Cell. Rep. 2017 Dec 26;21(13):3754-3766. 


Abstract

Focal cortical dysplasia (FCD) and hemimegalencephaly (HME) are epileptogenic neurodevelopmental malformations caused by mutations in mTOR pathway genes. Deep sequencing of these genes in FCD/HME brain tissue identified an etiology in 27 of 66 cases (41%). Radiographically indistinguishable lesions are caused by somatic activating mutations in AKT3, MTOR, and PIK3CA and germline loss-of-function mutations in DEPDC5, NPRL2, and TSC1/2, including TSC2 mutations in isolated HME demonstrating a "two-hit" model. Mutations in the same gene cause a disease continuum from FCD to HME to bilateral brain overgrowth, reflecting the progenitor cell and developmental time when the mutation occurred. Single-cell sequencing demonstrated mTOR activation in neurons in all lesions.

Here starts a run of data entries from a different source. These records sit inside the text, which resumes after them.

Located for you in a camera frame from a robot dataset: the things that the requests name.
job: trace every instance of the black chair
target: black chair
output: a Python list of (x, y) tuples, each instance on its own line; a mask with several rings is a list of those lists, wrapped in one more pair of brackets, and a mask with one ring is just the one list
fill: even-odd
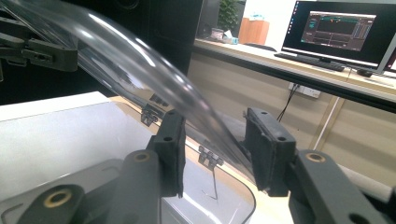
[(269, 46), (265, 46), (265, 45), (254, 44), (254, 43), (246, 43), (245, 45), (251, 46), (251, 47), (254, 47), (254, 48), (258, 48), (258, 49), (266, 49), (266, 50), (270, 50), (270, 51), (276, 52), (276, 49), (274, 49), (272, 47), (269, 47)]

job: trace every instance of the wall socket
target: wall socket
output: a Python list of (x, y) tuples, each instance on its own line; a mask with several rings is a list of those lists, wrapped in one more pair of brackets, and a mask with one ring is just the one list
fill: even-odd
[[(294, 86), (294, 83), (291, 82), (289, 84), (289, 90), (292, 90), (293, 86)], [(308, 87), (305, 87), (302, 85), (299, 85), (299, 87), (297, 88), (296, 91), (300, 92), (304, 95), (314, 97), (314, 98), (319, 98), (319, 95), (320, 95), (320, 91), (317, 91), (317, 90), (314, 90), (314, 89), (311, 89), (311, 88), (308, 88)]]

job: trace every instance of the black keyboard
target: black keyboard
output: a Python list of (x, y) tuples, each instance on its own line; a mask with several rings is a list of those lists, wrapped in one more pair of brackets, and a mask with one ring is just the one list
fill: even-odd
[(274, 56), (276, 56), (278, 58), (292, 60), (292, 61), (295, 61), (295, 62), (298, 62), (298, 63), (311, 64), (311, 65), (314, 65), (316, 67), (326, 68), (326, 69), (330, 69), (330, 70), (337, 71), (337, 72), (344, 71), (344, 67), (341, 66), (341, 65), (334, 64), (334, 63), (324, 63), (324, 62), (321, 62), (321, 61), (316, 60), (316, 59), (300, 58), (300, 57), (296, 57), (296, 56), (292, 56), (292, 55), (284, 54), (284, 53), (277, 53), (277, 54), (274, 54)]

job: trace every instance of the green plant
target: green plant
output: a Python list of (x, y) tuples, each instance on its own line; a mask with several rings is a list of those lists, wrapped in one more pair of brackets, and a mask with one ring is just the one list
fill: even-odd
[(233, 30), (238, 24), (238, 15), (236, 14), (237, 0), (221, 0), (218, 27), (223, 31)]

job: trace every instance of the black cable
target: black cable
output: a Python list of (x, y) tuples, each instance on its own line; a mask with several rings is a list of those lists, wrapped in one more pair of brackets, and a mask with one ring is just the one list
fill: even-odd
[(294, 93), (297, 91), (297, 89), (298, 89), (299, 87), (300, 87), (300, 85), (295, 84), (295, 83), (293, 84), (293, 88), (291, 88), (288, 102), (286, 103), (285, 108), (283, 108), (282, 112), (280, 112), (279, 116), (277, 116), (277, 119), (276, 119), (277, 121), (280, 122), (280, 121), (282, 120), (283, 115), (285, 114), (286, 109), (288, 108), (288, 105), (289, 105), (289, 103), (290, 103), (290, 101), (291, 101), (291, 97), (293, 97)]

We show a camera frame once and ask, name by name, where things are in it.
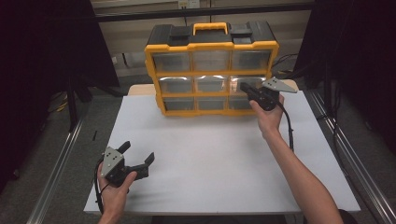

Conditional Pik3ca activation in the mouse cortex showed that mTOR activation in excitatory neurons and glia, but not interneurons, is sufficient for abnormal cortical overgrowth. These data suggest that mTOR activation in dorsal telencephalic progenitors, in some cases specifically the exictatory neuron lineage, causes cortical dysplasia.